▸ WHAT IS REQUIRED
Copy out, from the entries below, each line holding the string "that".

INFORMATION SUPPLIED Block Start

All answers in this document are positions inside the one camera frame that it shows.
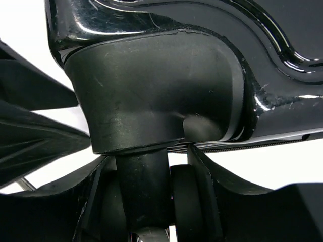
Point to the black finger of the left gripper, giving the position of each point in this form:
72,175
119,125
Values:
30,141

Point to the black and white suitcase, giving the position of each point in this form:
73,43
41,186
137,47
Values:
154,77

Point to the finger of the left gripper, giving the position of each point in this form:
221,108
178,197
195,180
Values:
24,85

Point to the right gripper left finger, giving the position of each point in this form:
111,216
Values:
67,209

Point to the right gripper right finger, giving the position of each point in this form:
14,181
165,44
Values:
238,210

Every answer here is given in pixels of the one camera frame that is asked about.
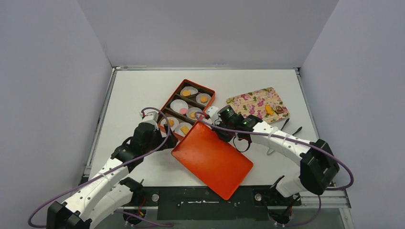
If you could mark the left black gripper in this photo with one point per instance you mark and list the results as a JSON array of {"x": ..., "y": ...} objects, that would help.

INFORMATION SUPPLIED Block End

▸ REPLY TO THE EXERCISE
All answers in this document are positions inside the one camera frame that it shows.
Every answer here is given in pixels of the one camera frame that is asked about.
If you could mark the left black gripper in this photo with one point per instance you mark and list the results as a JSON array of {"x": ..., "y": ...} objects, that would help.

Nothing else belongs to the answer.